▶ [What is being asked]: Where a line below holds the string "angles", that line goes into the answer.

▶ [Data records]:
<<<<
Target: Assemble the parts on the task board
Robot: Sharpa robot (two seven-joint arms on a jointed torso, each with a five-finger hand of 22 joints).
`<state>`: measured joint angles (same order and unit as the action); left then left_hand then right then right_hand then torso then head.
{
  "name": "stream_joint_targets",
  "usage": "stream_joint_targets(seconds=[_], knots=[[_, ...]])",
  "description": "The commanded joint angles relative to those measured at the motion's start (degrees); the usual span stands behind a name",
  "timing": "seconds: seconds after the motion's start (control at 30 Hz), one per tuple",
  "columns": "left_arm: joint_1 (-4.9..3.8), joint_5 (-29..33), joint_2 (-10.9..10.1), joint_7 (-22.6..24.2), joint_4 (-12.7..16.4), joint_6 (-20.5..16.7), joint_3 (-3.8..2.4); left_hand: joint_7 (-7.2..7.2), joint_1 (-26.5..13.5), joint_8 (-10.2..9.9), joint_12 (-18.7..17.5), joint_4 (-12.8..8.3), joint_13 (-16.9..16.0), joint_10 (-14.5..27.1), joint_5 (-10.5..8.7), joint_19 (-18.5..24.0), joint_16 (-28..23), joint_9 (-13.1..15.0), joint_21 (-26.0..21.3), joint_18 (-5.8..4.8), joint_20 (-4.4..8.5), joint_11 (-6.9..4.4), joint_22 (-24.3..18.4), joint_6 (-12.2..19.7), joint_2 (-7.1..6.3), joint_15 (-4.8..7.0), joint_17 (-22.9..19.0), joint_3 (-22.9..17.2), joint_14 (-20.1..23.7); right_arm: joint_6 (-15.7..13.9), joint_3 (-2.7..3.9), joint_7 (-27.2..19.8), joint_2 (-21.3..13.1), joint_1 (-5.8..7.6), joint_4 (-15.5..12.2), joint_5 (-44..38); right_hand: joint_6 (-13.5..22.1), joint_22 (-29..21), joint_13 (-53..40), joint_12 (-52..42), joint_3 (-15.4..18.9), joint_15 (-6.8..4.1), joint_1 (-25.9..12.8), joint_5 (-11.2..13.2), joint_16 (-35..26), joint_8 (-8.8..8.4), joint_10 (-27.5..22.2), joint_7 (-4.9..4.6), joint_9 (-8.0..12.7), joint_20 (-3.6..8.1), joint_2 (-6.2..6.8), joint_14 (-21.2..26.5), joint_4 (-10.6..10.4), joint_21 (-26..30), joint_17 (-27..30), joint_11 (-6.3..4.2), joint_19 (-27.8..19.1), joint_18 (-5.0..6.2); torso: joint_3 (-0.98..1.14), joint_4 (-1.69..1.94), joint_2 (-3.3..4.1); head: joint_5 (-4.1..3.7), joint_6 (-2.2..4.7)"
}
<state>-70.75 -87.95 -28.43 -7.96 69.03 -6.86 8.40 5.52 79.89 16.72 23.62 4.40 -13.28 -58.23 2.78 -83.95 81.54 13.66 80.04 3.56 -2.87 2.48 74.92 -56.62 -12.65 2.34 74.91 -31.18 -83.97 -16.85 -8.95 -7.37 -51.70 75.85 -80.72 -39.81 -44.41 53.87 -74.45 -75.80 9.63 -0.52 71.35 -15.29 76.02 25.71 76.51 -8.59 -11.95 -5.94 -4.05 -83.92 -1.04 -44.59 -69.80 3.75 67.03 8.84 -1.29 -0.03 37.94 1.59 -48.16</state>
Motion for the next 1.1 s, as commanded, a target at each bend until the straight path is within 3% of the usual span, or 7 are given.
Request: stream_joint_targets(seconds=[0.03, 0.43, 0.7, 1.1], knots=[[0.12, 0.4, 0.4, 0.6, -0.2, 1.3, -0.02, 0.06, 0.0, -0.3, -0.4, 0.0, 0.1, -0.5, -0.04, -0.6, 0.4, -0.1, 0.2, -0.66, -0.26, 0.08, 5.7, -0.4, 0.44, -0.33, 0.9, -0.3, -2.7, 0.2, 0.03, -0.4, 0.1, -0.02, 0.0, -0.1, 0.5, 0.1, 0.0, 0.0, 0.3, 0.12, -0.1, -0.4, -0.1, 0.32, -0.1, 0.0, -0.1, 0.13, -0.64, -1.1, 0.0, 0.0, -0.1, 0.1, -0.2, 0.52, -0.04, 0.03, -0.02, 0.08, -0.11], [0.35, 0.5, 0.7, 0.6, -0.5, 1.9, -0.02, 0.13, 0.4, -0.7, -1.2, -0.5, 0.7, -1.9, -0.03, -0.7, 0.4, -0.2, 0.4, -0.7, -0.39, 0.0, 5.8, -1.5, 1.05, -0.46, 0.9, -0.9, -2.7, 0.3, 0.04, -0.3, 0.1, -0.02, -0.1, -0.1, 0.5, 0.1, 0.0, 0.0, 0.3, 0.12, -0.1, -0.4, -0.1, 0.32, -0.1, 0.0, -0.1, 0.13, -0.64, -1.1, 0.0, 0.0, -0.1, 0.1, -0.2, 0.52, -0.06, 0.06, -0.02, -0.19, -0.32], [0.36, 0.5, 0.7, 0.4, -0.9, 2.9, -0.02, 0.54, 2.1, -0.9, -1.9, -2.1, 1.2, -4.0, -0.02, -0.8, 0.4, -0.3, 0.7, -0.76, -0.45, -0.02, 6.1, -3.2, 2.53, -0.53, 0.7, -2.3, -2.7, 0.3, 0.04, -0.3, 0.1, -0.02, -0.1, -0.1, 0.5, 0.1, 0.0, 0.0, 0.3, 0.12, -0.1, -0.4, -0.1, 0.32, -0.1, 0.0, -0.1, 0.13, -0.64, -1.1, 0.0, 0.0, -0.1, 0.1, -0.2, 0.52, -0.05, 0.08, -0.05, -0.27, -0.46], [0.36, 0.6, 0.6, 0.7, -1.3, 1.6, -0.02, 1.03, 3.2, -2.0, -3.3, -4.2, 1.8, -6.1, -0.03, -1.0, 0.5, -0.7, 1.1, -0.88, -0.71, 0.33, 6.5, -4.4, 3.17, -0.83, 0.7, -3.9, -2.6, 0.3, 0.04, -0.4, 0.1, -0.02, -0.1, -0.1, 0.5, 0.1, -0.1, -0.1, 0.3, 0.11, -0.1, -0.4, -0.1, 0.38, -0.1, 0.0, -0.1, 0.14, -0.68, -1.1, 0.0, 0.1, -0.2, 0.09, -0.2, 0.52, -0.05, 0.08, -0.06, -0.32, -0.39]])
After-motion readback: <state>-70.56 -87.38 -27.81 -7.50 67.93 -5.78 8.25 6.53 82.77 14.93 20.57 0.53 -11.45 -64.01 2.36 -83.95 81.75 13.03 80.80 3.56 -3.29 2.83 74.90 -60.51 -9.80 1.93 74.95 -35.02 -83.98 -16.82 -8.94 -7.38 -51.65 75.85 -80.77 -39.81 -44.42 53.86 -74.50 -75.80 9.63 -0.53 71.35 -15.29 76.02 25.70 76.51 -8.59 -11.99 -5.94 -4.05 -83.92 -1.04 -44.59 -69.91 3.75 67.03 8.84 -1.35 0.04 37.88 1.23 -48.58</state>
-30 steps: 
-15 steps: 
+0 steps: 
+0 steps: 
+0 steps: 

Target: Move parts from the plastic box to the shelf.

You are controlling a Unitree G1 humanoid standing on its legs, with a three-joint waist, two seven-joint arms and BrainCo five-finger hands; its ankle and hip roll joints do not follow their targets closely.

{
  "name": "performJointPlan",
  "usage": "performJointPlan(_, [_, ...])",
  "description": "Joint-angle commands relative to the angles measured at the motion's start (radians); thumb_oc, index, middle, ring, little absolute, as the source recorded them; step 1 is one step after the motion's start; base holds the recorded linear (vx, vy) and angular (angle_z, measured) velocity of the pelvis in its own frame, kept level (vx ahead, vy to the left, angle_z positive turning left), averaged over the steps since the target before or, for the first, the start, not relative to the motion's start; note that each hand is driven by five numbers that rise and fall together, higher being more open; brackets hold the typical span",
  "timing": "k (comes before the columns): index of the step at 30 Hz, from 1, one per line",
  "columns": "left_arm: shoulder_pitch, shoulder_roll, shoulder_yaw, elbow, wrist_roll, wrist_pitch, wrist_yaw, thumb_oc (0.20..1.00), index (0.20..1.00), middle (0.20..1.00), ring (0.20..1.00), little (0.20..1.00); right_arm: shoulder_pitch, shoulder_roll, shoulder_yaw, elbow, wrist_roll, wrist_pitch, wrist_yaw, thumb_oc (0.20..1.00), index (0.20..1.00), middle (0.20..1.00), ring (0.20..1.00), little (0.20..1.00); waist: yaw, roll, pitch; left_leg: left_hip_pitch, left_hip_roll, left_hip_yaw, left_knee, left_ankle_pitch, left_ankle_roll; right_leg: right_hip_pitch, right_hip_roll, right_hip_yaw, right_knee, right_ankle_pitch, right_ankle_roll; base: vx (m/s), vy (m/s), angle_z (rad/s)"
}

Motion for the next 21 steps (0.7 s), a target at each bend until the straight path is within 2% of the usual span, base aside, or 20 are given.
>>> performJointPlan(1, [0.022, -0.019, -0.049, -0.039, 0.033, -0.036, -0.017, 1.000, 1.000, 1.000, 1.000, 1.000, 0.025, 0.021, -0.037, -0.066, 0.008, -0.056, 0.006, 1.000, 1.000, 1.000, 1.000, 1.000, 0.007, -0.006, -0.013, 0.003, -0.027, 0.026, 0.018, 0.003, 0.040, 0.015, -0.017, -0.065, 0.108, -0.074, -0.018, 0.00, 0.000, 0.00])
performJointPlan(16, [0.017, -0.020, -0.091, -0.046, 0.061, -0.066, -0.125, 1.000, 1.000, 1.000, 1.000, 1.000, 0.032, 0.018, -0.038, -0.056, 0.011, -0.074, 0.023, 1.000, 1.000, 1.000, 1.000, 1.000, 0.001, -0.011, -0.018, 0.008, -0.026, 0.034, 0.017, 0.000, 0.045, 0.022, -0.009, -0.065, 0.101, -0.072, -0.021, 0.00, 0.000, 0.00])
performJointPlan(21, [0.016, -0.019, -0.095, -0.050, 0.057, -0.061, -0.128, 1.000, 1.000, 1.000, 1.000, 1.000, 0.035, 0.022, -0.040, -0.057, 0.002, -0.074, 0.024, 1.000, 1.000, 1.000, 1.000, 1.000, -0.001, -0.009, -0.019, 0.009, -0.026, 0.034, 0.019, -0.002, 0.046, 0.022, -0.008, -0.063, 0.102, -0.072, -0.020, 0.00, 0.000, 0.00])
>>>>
▶ [Solution below]:
`<state>`: measured joint angles (same order and unit as the action); left then left_hand then right then right_hand then torso then head.
  "description": "The commanded joint angles relative to those measured at the motion's start (degrees); the usual span stands behind a name",
  "description": "Joint-angle commands relative to the angles measured at the motion's start (radians); thumb_oc, index, middle, ring, little absolute, as the source recorded them; step 1 is one step after the motion's start; base holds the recorded linear (vx, vy) and angular (angle_z, measured) velocity of the pelvis in its own frame, kept level (vx ahead, vy to the left, angle_z positive turning left), averaged over the steps since the target before or, for the first, the start, not relative to the motion's start; note that each hand is driven by five numbers that rise and fall together, higher being more open; brackets hold the typical span",

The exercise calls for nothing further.